Bogartz declined to provide criticisms of Subbaswamy for this story. To him, it’s too important that he paint the chancellor in the best light possible. With that being said, he expects nothing short of a glowing review from the committee.
“The only possible thing I could imagine where he wouldn’t be reappointed is if they had some political reason to put their own man in,” Bogartz said. “Then it doesn’t matter how good he’s been. They can put their man in. That’s not unheard of in politics.
“I don’t think it’s going to happen. I would bet heavily against it, but you never know.”
“He’s vision-driven,” Gelaye said. “What I’ve noticed about whatever we’re doing, whatever situation we’re in, whether it’s a day-to-day question or a crisis, is that he’s very grounded in his approach.”
When asked for his thoughts on the review, Subbaswamy dismisses the possibility of concern. Not because he’s confident he’ll have his contract renewed, but because he said he’s concerned with good of the University. He’s concerned with fulfilling his desire to be a “change agent” for social justice. He’s concerned with meeting the goals he set three years ago.
“When you get to a position like this, you do what you do because you’re trying to make the institution better,” he said. “You take a job like this with a longer-term goal than, ‘I want to get renewed.”
This mentality, he said, goes back to his upbringing. He has an obligation to put UMass first. He acknowledges that reality, citing the characteristics that were instilled in him early in his life – that detachment from material desires – as the foundation for his work.
“He’s vision-driven. What I’ve noticed about whatever we’re doing, whatever situation we’re in, whether it’s a day-to-day question or a crisis, is that he’s very grounded in his approach.” — Enku Gelaye
He did, however, offer one dose of reflection on his tenure thus far.
“I feel really good about the three years looking back,” he said. “From what I hear from the various sectors of the University and having just gone through the review, I feel very good. I think we as a community feel pride in ourselves and I think UMass Amherst is in a really strong position compared to four years ago.”
***
The conversation nears its end. Subbaswamy wraps up his thought and Blaguszewski stops the question-and-answer cadence and holds out five fingers to alert both sides that, surprisingly, the hour is almost up.
This is the final chance to learn more about the chancellor, who, as outgoing and personable as he may be, remains reserved about his life outside the chancellorship. When asked about his personal life, he dodges any particulars.
“This job has so many different features to it, including participating in arts events, sports events, seminars and the reading I have to do to keep up with what’s going on in a book somebody writes within the faculty,” he says. “My job has sort of integrated into the entertainment aspect as well.”

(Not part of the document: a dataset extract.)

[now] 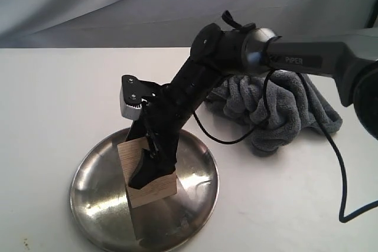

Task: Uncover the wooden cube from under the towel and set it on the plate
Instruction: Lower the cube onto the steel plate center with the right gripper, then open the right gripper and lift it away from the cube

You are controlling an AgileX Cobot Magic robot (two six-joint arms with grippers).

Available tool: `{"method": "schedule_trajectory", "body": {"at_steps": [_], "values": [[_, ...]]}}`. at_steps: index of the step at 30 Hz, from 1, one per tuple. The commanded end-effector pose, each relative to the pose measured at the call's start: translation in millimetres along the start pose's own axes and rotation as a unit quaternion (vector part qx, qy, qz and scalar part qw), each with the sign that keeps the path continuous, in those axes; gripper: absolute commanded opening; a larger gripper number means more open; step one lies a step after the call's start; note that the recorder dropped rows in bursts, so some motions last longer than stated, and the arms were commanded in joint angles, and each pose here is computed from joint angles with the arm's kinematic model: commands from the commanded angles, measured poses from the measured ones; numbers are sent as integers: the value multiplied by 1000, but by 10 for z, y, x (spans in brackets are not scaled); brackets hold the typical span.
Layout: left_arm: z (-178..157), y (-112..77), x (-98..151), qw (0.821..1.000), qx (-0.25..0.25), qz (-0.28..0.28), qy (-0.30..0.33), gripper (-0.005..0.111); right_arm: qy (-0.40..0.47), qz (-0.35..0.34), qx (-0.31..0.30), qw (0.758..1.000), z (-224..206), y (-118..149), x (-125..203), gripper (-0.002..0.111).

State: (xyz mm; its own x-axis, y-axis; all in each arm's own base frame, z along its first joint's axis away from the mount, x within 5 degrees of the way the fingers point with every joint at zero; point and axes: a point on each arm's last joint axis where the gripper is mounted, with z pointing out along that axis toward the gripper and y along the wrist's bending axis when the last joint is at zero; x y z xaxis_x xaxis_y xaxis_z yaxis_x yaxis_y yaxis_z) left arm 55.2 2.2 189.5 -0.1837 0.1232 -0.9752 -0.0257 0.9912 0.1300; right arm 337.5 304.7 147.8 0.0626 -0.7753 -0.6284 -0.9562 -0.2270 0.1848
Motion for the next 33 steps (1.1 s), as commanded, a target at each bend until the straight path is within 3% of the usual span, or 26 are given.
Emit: {"method": "schedule_trajectory", "body": {"at_steps": [1, 5, 14, 18, 21, 24, 30, 33], "values": [[-2, -2, 3, 1000, 1, -3, -1, 0, -2, -3, -12, 1000, -35, 53, -40, 101], [-2, -2, 3, 1000, 1, -3, -1, 0, -4, -8, -15, 1000, -87, 84, -79, 105], [-2, -2, 3, 1000, 1, -3, -1, 0, -34, -58, 76, 995, -607, 178, -493, 105], [-2, -2, 3, 1000, 1, -3, -1, 0, -47, -41, 94, 994, -787, 265, -606, 105], [-2, -2, 3, 1000, 1, -3, -1, 0, -49, 12, 88, 995, -898, 349, -653, 105], [-2, -2, 3, 1000, 1, -3, -1, 0, -21, -13, 83, 996, -1011, 442, -651, 105], [-2, -2, 3, 1000, 1, -4, -1, 0, -24, 36, 135, 990, -1395, 437, -562, 104], [-2, -2, 3, 1000, 1, -4, -1, 0, -59, 71, 164, 982, -1660, 406, -488, 97]]}}
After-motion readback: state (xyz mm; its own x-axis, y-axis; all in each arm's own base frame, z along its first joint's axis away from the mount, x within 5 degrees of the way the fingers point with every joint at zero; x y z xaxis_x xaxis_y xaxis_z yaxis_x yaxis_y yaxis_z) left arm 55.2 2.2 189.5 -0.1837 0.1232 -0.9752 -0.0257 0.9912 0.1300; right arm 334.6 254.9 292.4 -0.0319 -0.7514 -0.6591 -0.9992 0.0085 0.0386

He admits to having interests outside his work, such as being by the ocean, food, music and most importantly relaxation. He keeps his family close to the vest. He has a wife, Mala, and two grown children – a daughter, Apurva, and son, Adarsh. He reveals little about them and discourages their involvement in this story, requesting to keep them a private part of his life.

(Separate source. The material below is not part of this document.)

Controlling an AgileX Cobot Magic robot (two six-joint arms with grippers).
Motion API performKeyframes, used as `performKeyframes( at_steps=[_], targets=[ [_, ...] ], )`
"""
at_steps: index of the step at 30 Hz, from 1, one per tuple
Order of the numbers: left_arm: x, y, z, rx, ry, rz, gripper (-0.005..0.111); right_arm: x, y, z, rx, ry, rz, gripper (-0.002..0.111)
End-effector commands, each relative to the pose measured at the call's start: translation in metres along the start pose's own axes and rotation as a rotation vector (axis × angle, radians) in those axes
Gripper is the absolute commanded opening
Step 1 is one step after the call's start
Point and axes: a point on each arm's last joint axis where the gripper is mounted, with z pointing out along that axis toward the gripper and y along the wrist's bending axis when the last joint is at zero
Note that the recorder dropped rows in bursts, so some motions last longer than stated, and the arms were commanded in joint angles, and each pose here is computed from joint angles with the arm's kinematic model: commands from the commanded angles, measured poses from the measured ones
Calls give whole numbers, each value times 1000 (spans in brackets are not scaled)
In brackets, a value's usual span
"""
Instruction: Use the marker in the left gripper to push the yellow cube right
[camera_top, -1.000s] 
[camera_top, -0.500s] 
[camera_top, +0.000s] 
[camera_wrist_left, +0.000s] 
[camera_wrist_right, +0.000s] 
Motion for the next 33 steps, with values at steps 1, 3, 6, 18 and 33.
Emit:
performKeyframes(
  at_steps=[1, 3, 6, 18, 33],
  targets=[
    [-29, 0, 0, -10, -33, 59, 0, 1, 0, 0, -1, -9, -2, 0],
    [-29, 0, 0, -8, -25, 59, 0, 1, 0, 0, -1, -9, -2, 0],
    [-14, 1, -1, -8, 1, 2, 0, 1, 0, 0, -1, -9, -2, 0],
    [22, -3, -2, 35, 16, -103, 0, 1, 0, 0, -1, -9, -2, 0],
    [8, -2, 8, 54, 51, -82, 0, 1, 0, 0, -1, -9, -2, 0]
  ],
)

When the time is up, Subbaswamy is back to making small talk with his guest, discussing the weather among other topics. Then he makes his way back to the L-shaped desk, once again walking sprightly. His eyes will soon be fixated on the monitor in front of him, mind away from any potential distractions.

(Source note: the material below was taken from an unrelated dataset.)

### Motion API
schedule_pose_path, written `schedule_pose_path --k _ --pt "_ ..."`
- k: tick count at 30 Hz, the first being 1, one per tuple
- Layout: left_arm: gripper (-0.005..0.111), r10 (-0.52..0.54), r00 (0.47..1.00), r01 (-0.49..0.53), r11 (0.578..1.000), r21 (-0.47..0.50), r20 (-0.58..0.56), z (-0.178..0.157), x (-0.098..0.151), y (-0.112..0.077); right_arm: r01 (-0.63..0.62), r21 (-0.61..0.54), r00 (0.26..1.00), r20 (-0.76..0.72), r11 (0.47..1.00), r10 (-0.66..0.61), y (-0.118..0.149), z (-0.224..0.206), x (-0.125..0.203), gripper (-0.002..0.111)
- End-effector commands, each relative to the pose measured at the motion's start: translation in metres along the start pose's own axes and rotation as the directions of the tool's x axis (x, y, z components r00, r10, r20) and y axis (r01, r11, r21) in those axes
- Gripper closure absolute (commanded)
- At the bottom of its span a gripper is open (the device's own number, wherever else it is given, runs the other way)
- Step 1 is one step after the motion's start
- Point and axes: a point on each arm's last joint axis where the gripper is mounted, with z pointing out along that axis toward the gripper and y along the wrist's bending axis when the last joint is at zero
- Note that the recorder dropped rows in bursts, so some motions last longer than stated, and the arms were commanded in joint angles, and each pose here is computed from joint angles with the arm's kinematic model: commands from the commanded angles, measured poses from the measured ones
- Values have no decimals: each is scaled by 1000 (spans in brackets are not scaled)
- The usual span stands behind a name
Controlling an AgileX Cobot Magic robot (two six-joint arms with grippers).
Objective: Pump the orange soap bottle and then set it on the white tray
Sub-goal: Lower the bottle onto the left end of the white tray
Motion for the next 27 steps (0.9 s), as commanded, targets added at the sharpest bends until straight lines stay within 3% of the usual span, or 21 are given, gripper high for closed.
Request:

Soon, he will learn just what his peers think of his performance over three years; whether or not he, as he put it, “checked all the boxes” listed when he inherited a University trending downward. But to concern himself with that wouldn’t be in line with the values he proudly grew up with. Past decisions can’t be changed. Public perception can’t be controlled. The review is over, results permanent.
Subbaswamy has meetings to schedule, events to attend and a University to lead. Everything else in his mind is secondary. As the door closes and he disappears from view, he’s already on to what’s next.